An injury sustained while pitching for Team USA would be catastrophic for Skubal’s bottom line and the Tigers’ World Series aspirations. But on Saturday, Skubal discovered what so many other players from other nations had already learned: There is simply no substitute for representing your country.
Scenes from across the tournament have illustrated exactly what this competition means to players from the Dominican Republic, Venezuela, Puerto Rico, Japan, Taiwan, and so many others. Tears have been shed, throats have been screamed hoarse. The global passion for this tournament is only growing, and it appears the game’s elite American stars are fully on board.
So, why would this be a problem?
The timing of the tournament means that the WBC will always run into the preparation period for the coming season. Pitchers are not allowed, by the rules of the tournament, to fully extend themselves in search of victory. Instead, they are limited to a certain amount of innings per game, so they do not injure themselves and hurt their professional employers.
This creates a frustrating half-in, half-out dynamic. It’s hard to imagine the FIFA World Cup being played when the some of the biggest players in the world can only play 30 minutes at a time. And for competitors like Skubal, the desire to treat a WBC game like a playoff game is obvious.
Now that stars like Skubal are facing the realization that they might be willing to risk hundreds of millions of dollars to compete for their country, Major League Baseball might find itself needing to reassess how the WBC is scheduled and played. Putting it in spring training was always a neat solution, but don’t the game’s best players deserve to give their all in a competition that will bring glory and pride to their home nations?
Some have suggested moving the two-week tournament to the middle of the summer to replace the All-Star break. Others have suggested splitting it up and having pool play in spring training and the knockout rounds later on in the summer.
Regardless, the tournament can no longer be dismissed as a mere exhibition designed to market the sport abroad. While the WBC was initial conceived as a way to spread the sport abroad, make no mistake, other nations are not showing up to the WBC for exhibitions. The passion on display makes it clear that they are playing to win and they are approaching these games with a fervor that rivals, and perhaps surpasses, a playoff game and maybe even a World Series game.

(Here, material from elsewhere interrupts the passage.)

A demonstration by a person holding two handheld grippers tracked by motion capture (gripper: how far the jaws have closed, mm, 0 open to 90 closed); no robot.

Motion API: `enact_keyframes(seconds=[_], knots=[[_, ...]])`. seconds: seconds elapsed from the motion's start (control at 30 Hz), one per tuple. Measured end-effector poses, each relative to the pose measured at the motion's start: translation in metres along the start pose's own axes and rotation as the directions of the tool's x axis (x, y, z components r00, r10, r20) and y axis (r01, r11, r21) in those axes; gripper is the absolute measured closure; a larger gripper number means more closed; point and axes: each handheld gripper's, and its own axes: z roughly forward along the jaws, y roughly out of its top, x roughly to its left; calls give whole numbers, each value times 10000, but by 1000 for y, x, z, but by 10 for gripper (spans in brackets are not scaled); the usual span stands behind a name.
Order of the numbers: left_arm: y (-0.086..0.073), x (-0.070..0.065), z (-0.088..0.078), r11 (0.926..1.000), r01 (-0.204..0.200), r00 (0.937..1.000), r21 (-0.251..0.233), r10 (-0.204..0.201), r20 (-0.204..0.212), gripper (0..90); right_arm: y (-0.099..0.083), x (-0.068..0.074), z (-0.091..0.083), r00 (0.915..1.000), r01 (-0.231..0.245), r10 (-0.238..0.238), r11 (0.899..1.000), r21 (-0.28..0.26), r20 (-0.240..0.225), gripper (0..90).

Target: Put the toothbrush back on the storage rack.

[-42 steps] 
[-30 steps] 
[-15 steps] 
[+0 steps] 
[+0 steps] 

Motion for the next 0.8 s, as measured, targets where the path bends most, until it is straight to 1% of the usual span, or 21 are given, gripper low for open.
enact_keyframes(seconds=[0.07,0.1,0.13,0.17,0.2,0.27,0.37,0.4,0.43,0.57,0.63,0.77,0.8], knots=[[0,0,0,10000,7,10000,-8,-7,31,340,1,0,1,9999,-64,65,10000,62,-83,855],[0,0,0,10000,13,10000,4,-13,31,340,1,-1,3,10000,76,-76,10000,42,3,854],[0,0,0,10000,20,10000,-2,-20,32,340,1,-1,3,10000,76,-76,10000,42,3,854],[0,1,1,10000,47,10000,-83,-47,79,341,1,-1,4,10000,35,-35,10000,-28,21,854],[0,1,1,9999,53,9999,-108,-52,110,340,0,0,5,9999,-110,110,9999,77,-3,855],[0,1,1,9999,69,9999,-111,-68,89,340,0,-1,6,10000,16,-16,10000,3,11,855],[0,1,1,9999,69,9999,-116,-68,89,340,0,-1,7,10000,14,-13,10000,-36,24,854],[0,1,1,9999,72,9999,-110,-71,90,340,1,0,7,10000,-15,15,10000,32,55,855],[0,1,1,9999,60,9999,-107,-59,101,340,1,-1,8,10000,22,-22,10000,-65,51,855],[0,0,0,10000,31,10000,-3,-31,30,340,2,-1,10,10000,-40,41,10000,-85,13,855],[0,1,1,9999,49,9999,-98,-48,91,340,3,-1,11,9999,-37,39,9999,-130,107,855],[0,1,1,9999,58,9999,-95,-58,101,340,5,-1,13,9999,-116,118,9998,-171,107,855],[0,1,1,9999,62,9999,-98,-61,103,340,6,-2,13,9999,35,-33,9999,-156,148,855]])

That intensity is a direct challenge to the Americans. It’s as if the rest of the baseball world is asking, “We’re all in. Are you?”
Perhaps Skubal’s difficult decision – he ultimately chose to stick to the plan and will leave Team USA and return to Detroit after Monday’s game against Mexico – is a sign that American players are finally ready to push their chips to the center of the table. And, with labor negotiations between the MLB and the MLBPA looming after the 2026 season, you can bet that some of the WBC’s top players are going to want Major League Baseball to make it easier for them to give every ounce of energy that they can to this growing tournament.